Bias-Variance Tradeoff¶
Formula¶
\[
\mathbb{E}\big[(\hat f(x)-f(x))^2\big] = \mathrm{Bias}[\hat f(x)]^2 + \mathrm{Var}[\hat f(x)] + \sigma^2
\]
Plot¶
fns: 0.75*exp(-0.45*x)+0.08 | 0.03*(x^2)+0.05 | 0.75*exp(-0.45*x)+0.03*(x^2)+0.2
colors: #1f6feb | #ff6b2c | #111111
labels: Bias^2 | Variance | Total error
xmin: 0
xmax: 8
ymin: 0
ymax: 1.25
height: 300
title: Bias-variance tradeoff (illustrative)
Parameters¶
- \(\hat f(x)\): learned predictor
- \(f(x)\): true signal
- \(\sigma^2\): irreducible noise
What it means¶
Prediction error can be decomposed into systematic error (bias), estimation variability (variance), and noise.
What it's used for¶
- Reasoning about model complexity and regularization.
- Choosing simpler vs more flexible models.
Key properties¶
- Increasing complexity often lowers bias but raises variance.
- Regularization usually increases bias and decreases variance.
Common gotchas¶
- Treat the decomposition as a conceptual guide; exact assumptions matter.

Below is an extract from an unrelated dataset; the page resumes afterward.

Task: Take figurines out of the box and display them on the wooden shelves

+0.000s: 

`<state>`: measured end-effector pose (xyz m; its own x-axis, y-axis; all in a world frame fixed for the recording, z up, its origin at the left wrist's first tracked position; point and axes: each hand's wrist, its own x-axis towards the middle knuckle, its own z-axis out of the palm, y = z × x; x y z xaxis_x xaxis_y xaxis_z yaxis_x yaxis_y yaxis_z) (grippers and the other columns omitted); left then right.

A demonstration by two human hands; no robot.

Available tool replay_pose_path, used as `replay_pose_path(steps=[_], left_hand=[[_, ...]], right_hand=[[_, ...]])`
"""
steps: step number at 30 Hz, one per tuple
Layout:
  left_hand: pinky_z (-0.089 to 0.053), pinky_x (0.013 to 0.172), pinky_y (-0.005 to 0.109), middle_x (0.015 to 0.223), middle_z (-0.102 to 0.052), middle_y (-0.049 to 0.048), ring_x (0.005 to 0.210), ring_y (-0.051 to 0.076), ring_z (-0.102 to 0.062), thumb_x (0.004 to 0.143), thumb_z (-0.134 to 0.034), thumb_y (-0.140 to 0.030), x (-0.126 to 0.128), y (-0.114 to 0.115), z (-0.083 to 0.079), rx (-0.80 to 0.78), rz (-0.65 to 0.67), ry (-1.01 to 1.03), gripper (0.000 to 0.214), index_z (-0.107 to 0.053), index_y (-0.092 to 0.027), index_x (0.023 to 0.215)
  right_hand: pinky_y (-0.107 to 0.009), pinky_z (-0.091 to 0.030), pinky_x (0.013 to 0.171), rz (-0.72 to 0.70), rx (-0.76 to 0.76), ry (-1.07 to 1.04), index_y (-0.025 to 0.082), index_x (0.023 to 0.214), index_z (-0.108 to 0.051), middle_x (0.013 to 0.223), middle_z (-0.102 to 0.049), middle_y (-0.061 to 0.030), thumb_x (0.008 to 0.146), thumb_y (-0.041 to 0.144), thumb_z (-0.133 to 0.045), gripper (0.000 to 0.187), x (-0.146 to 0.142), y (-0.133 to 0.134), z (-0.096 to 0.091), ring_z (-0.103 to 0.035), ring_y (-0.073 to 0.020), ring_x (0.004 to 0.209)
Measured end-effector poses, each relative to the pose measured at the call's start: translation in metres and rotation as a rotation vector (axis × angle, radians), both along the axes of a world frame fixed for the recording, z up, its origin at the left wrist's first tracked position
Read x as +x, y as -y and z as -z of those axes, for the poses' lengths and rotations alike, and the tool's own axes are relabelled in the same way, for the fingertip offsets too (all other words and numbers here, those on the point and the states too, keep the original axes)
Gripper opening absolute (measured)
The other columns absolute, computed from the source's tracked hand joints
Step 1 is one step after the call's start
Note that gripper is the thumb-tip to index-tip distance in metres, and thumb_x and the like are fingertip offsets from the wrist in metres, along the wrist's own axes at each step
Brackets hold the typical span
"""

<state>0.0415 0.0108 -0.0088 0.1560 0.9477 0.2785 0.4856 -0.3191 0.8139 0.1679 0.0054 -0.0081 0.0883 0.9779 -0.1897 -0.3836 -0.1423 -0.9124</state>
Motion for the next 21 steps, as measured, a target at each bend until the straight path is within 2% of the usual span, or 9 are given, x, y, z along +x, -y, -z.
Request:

- Training error alone cannot reveal the tradeoff.
Example¶
A deep tree may fit training data perfectly (low bias) but vary a lot across resamples (high variance).
How to Compute (Pseudocode)¶
Input: model family and a resampling/evaluation procedure
Output: qualitative or empirical bias/variance assessment
fit models of varying complexity (or regularization strength)
evaluate training and validation/test error across resamples/folds
observe patterns:
high bias -> both errors high
high variance -> train error low, validation error much higher / unstable
choose a complexity/regularization level balancing the tradeoff
Complexity¶
- Time: Dominated by repeated model fitting/evaluation across model settings and resamples (workflow-dependent)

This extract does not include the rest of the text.